At this point I'm going to stop doing anymore work on this except for handling reported bugs and maybe working on improving the installer and compiling to EXEs to eliminate having to install Perl/Python. Beyond that, I'm just going to play the hell out of it to really see what needs doing, if anything!

Digital_Trucker 08-22-07 09:29 AM

Congrats on the completion!
Feels good to finish a project and get to play with it, doesn't it? Looking forward to being able to use all the functions at my screen resolution.

Thanks for all the hard work:rock:

minsc_tdp 08-22-07 06:28 PM

I just realized why there's a minor bug I saw late last night after release. If you use a command that click/drag the speed, torp depth, or torp angle dials more than 180 degrees, it won't go in the correct direction. It takes the shortest route between 0 angle and your requested angle, so right 270 degrees will actually go left 90 degrees, but this may not necessarily be correct due to the way these dials work - even though you end up at the same point, the direction you twist the dial might be important.

The simplest fix for now is to remove any commands that twist it more than 179 degrees. Or maybe I'll just have it drag along a few extra points between the start and finish points to ensure it spins in the right direction. I'll post that fix tonight.

UPDATE: Posted this fix, no version number change. It's pretty cool to see the dials clicked and dragged all the way to the requested position instead of just sorta zooming there instantly. :) I just set up some shots in the training session, pretty cool. I sunk that ship, and never touched the keyboard or mouse except to ID the ship, set the range finder (stadimeter), and move the periscope left and right.

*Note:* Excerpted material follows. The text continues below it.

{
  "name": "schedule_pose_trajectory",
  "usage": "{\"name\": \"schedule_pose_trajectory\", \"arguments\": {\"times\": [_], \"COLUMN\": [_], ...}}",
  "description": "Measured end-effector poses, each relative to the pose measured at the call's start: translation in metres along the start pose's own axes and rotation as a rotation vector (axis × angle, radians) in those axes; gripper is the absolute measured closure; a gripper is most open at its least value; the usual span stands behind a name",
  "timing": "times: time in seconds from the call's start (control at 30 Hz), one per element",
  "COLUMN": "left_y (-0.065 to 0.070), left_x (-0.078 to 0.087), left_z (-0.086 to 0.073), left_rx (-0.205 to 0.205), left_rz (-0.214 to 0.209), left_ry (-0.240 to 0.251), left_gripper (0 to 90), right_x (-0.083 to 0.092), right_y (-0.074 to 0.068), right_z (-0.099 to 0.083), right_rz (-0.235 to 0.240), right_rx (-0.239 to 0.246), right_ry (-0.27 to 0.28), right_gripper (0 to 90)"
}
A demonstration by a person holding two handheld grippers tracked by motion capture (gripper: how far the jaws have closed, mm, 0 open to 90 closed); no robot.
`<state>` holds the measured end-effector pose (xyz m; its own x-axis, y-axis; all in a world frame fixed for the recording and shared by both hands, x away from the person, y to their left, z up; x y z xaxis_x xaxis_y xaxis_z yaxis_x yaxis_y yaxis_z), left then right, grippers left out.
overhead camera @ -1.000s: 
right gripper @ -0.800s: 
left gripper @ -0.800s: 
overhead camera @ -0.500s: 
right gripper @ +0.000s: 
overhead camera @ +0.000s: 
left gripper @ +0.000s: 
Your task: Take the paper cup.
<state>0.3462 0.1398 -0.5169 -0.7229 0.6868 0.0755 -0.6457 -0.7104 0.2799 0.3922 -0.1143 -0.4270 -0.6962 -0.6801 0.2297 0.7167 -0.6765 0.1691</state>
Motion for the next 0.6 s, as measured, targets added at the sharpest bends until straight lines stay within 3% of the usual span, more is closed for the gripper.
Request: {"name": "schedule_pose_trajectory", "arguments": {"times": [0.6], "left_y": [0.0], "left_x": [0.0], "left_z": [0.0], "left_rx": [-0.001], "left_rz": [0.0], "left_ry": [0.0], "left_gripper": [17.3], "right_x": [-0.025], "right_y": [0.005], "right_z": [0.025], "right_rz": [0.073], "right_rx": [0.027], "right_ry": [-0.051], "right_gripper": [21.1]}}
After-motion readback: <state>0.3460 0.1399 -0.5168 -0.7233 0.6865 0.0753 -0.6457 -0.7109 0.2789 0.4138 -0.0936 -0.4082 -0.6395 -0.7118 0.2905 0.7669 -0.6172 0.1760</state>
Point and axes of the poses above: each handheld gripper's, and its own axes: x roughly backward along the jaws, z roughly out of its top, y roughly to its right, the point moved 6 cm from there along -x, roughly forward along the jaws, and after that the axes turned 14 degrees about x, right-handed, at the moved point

minsc_tdp 08-23-07 02:51 AM

I just posted some videos at:

The videos show the entire installation process, as well as a demo video at the end of me sinking a sitting duck almost entirely by voice. Control over these functions is brand spanking new and I haven't practiced any of the commands.

So, in that vid, you might notice one or two missed recognitions - angle on bow is especially tricky for some reason, but it's the only one I've seen behave like that. "toggle PK" was just my throat needing to be cleared. Also, when using calculate speed, it didn't auto-send to TDC, but that's already fixed and posted.

UPDATE: Having lowered my Pronunciation Sensitivity a little, I get much better recognition on the Angle on Bow commands, as expected. You have to tune that once in a while, as the ambient conditions change, as well as microphone distance and gain (mine is on a stand on the table) so you want to use the test mode once in a while and make sure it's recognizing this command and a few others well, as well as not doing a false match when you say something nonsensical into the microphone.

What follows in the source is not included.